2017-11-20 Thread James Cass
+1 for me.  This sounds like a good idea.
That's my 2 satoshis.  :-)

On Sun, Nov 19, 2017 at 8:03 PM, Colin Percival 
wrote:

> On 11/19/17 12:37, Robie Basak wrote:
> > On Sat, Apr 08, 2017 at 07:52:54PM -0700, Colin Percival wrote:
> >> On 04/04/17 13:06, Robie Basak wrote:
> >>> Since the redundancy is there and my client has all the details,
> >>> is there any way I can take advantage of this?
> >>
> >> Not right now.  This is something I've been thinking about implementing,
> >> but it's rather complicated (the tarsnap "read" path would need to look
> at
> >> data on disk to see what it can "reuse", and normally it doesn't read
> any
> >> files from disk).
> >
> > In case it helps others, I hacked together a client-side cache for this
> > one task. It appears to have worked. Patch below.
>
> Ah yes, I was thinking in terms of "notice that we're extracting the file
> 'foo' and there is already a file 'foo', then read that file in and split
> it into blocks in case any can be reused" -- the case you've covered here
> of keeping a cache of downloaded blocks is much simpler (but only covers
> the "multiple downloads of the same data" case, not the more general case
> of "synchronizing" a system with an archive).
>
> > This is absolutely a hack and not production ready (no concurrency, bad
> > error handling, hardcoded cache path whose directory must be created in
> > advance and permissions set manually, etc), but for a one-off task it
> > was enough for me to get my data out.
> > [snip patch]
>
> Yes, this patch definitely looks like it does what you want.  I'd consider
> including it (well, with details tidied up) but I'm not sure if anyone else
> would want to use this functionality... anyone else on the list interested?
>
> --
> Colin Percival
> Security Officer Emeritus, FreeBSD | The power to serve
> Founder, Tarsnap | www.tarsnap.com | Online backups for the truly paranoid
>


Re: Client-side deduplication during extraction

2017-11-19 Thread Colin Percival
On 11/19/17 12:37, Robie Basak wrote:
> On Sat, Apr 08, 2017 at 07:52:54PM -0700, Colin Percival wrote:
>> On 04/04/17 13:06, Robie Basak wrote:
>>> Since the redundancy is there and my client has all the details,
>>> is there any way I can take advantage of this?
>>
>> Not right now.  This is something I've been thinking about implementing,
>> but it's rather complicated (the tarsnap "read" path would need to look at
>> data on disk to see what it can "reuse", and normally it doesn't read any
>> files from disk).
> 
> In case it helps others, I hacked together a client-side cache for this
> one task. It appears to have worked. Patch below.

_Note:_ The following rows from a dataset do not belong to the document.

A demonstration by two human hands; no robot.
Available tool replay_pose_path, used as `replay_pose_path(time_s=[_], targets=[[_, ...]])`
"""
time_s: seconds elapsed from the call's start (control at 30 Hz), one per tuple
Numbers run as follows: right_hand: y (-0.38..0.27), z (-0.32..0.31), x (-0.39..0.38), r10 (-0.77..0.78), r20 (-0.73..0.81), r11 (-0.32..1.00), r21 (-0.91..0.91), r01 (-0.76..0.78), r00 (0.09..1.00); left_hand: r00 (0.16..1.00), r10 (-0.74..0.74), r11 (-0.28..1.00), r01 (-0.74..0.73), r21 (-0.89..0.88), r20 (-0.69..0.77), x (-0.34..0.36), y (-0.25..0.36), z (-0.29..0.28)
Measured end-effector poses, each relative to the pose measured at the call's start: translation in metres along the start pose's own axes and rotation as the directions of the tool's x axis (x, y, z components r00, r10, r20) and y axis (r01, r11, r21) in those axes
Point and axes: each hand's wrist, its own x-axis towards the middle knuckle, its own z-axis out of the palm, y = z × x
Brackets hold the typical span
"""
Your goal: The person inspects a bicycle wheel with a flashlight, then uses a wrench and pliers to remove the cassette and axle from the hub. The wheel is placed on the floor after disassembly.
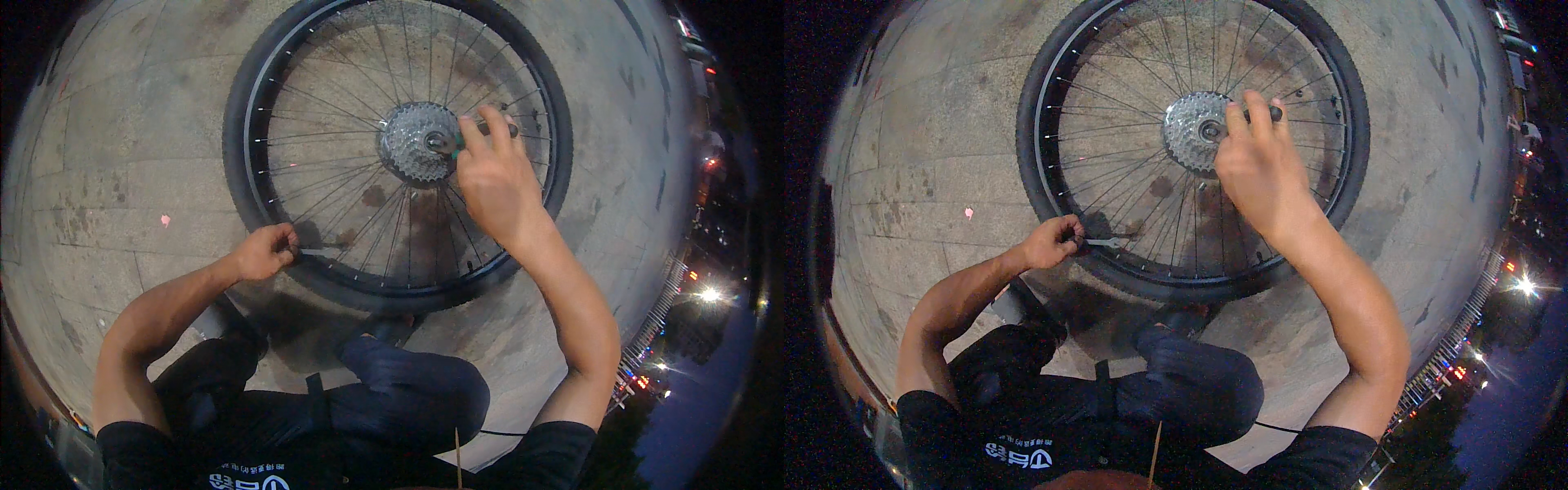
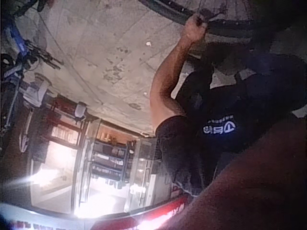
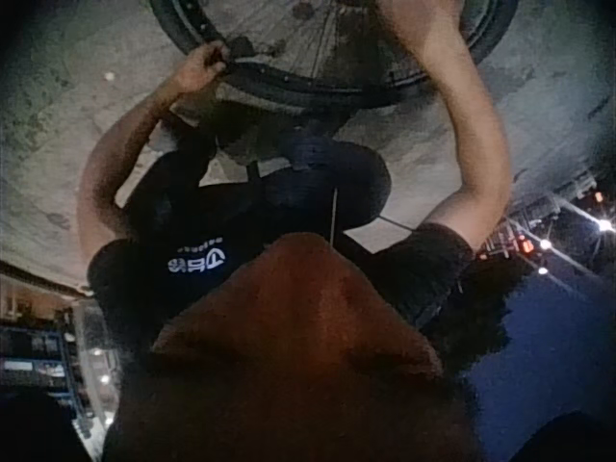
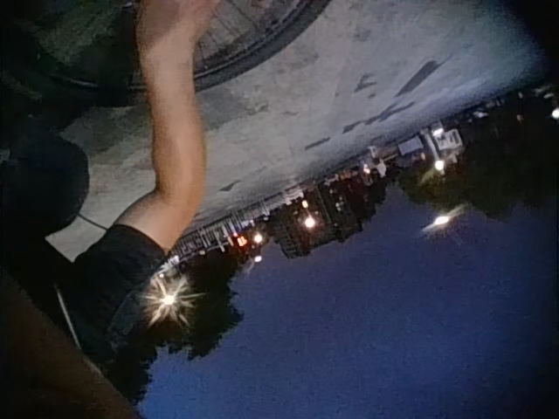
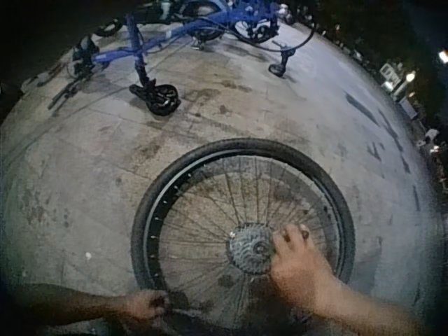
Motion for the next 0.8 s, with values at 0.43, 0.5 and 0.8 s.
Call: replay_pose_path(time_s=[0.43,0.5,0.8], targets=[[0.025,-0.029,-0.032,0.116,0.043,0.979,0.165,-0.122,0.992,1.000,0.004,1.000,-0.004,-0.017,0.025,0.005,-0.010,0.002],[0.025,-0.032,-0.056,0.215,-0.007,0.920,0.337,-0.200,0.977,0.999,0.007,0.999,-0.005,-0.046,0.035,-0.001,-0.009,-0.007],[-0.089,0.117,-0.313,0.934,0.278,-0.348,0.847,-0.403,-0.224,0.923,-0.125,0.737,-0.160,-0.657,-0.364,-0.039,-0.026,-0.156]])
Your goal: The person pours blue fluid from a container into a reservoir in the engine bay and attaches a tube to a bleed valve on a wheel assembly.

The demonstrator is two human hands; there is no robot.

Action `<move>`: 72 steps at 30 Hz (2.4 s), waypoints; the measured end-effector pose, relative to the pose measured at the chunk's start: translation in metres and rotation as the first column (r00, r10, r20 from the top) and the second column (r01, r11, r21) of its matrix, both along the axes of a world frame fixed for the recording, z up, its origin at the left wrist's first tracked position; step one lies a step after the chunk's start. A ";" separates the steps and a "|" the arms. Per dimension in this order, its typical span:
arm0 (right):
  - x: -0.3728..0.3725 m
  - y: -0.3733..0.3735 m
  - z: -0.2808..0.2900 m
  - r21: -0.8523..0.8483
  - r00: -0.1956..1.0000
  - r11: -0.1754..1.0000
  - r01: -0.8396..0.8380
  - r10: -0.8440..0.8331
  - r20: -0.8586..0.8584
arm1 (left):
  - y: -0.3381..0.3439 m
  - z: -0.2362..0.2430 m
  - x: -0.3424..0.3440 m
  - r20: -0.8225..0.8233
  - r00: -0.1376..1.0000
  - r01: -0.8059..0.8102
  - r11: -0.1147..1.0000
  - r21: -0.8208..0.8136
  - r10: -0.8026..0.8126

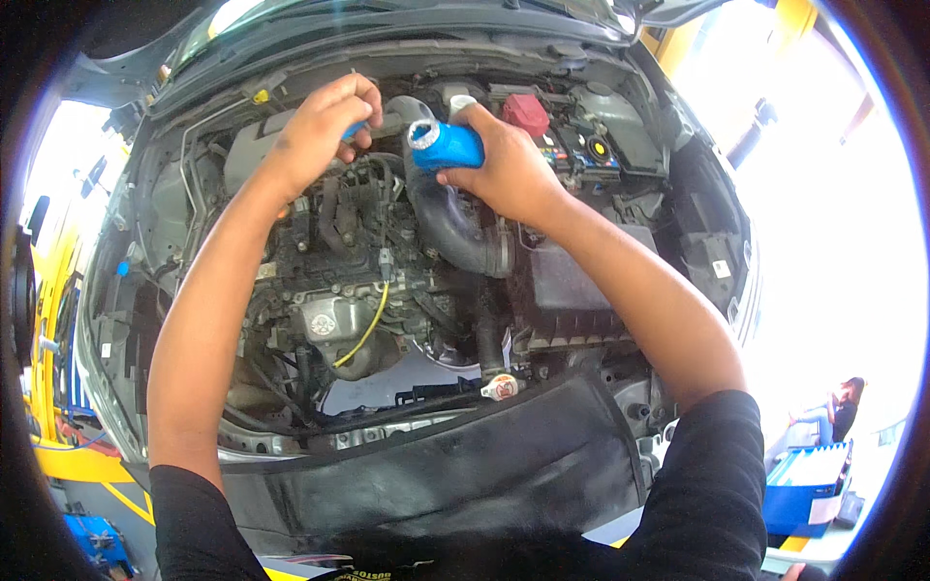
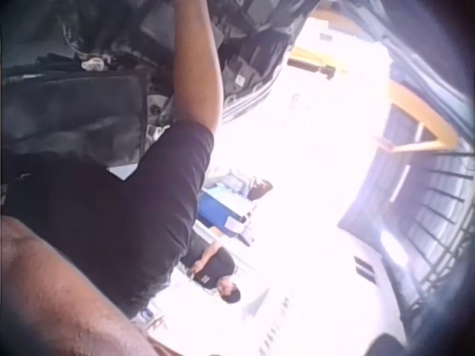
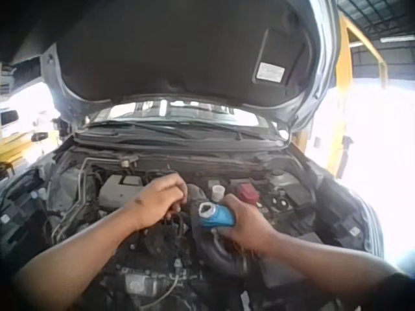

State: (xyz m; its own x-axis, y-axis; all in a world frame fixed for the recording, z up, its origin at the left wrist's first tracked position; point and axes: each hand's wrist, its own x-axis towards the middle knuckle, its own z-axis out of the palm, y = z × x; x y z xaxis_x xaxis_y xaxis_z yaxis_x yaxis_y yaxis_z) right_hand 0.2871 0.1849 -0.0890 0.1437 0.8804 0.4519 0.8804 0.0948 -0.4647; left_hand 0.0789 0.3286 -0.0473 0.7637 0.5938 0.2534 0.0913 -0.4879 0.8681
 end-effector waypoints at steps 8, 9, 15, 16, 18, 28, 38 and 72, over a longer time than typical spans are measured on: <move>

Ah yes, I was thinking in terms of "notice that we're extracting the file
'foo' and there is already a file 'foo', then read that file in and split
it into blocks in case any can be reused" -- the case you've covered here
of keeping a cache of downloaded blocks is much simpler (but only covers
the "multiple downloads of the same data" case, not the more general case
of "synchronizing" a system with an archive).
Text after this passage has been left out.